RE: LRDD Update (Resource Descriptor Discovery) and Proposed Changes from Williams, Stuart (HP Labs, Bristol) on 2009-07-01 (www-tag@w3.org from July 2009)

From: Williams, Stuart (HP Labs, Bristol) <skw@hp.com>
Date: Wed, 1 Jul 2009 11:06:07 +0000
To: Xiaoshu Wang <wangxiao@musc.edu>
CC: Jonathan Rees <jar@creativecommons.org>, "www-tag@w3.org" <www-tag@w3.org>
Message-ID: <233101CD2D78D64E8C6691E90030E5C832D3318826@GVW1120EXC.americas.hpqcorp.net>
Xiashou,

> -----Original Message-----
> From: Xiaoshu Wang [mailto:wangxiao@musc.edu] 
> Sent: 30 June 2009 14:48
> To: Williams, Stuart (HP Labs, Bristol)
> Cc: Jonathan Rees; www-tag@w3.org
> Subject: Re: LRDD Update (Resource Descriptor Discovery) and 
> Proposed Changes
> 
> Stuart,
> 
> I will answer in one block instead of paragraph by paragraph. I think 
> it will be more cohesive.
> 
> The Magna Carta example that Jonathan gave yesterday made me to think: 
> what went wrong for this thinking "If I link to wikipedia, I want you to 
> go to the wikipedia article, darnit, not to the Magna Carta."
> 
> I think it is caused by the duality of a URI for being both URN and 
> URL.  Here, URN is used different from other URN, such as LSID etc., I 
> use the URN in an absolute sense that it is independent of any 
> transportation protocol. If people understand this duality and knows 
> when they are using it in which sense, I don't think that there will be 
> any such confusion.  Say, let
> 
> //en.wikipedia.org/wiki/Magna_Carta = Mogna_Carta
> 
> Then, the wikipedia article would be denoted by 
> "http:Mogna_Carta".  I doubt there will any ambiguity.
> 
> Then, this comes back to the definition of Information Resource, with a 
> URN, wouldn't IR be the set of all URL's referent?

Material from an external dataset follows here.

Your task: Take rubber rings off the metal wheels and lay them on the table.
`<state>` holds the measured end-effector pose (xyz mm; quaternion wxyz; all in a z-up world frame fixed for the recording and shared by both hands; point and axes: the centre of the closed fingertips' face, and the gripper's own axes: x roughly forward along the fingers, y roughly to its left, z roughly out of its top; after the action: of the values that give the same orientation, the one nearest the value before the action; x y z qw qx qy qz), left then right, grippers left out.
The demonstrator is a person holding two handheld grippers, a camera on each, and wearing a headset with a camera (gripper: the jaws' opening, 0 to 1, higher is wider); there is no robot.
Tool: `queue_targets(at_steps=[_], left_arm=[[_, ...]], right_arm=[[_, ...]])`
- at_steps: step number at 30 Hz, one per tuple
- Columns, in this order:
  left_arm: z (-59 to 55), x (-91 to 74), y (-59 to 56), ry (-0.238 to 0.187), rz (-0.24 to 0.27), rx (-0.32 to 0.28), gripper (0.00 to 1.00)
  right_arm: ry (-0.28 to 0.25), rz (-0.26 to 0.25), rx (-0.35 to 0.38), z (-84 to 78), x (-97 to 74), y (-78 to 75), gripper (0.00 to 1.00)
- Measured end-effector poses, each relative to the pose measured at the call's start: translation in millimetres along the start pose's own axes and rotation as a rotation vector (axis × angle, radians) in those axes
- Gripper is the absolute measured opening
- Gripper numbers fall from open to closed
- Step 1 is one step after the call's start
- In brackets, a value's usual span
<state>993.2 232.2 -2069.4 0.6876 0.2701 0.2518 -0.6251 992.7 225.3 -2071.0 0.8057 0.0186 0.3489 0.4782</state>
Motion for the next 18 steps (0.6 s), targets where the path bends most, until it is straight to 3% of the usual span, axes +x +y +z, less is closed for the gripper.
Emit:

By Fieldings writings a resource is modelled as a function from time to [(sets of equivalent awww:representations) OR (URI)].

> If we have not taken 
> IR as *representation*, would this (the duality of URI as name and 
> locator) be the cause? 

But... we have *not* taken "IR as *representation*"....

Just think of the web as a great big machine that answers (amongst other things) "get" questions of the form "Please 'get' me a (current) awww:representation *of* the 'thing' named with this 'uri'"

Responses that you might get back are one of following kind (non-exhaustive):

	- an awww:representation of the 'thing'
	- advice that 'thing' has another name (temporary or permanent)
	- advice that more information *about* requested 'thing' *may* be available by asking the 'get question' of a different 'thing'.
	- advice that the requested 'thing' cannot be found/accessed...
	- something more catastropic.

The point is that in web architecture the 'thing' referred to by the 'uri' in the question, and the 'thing' that the awww:representation (if any) is an awww:representation of are supposed to be the *same* 'thing'.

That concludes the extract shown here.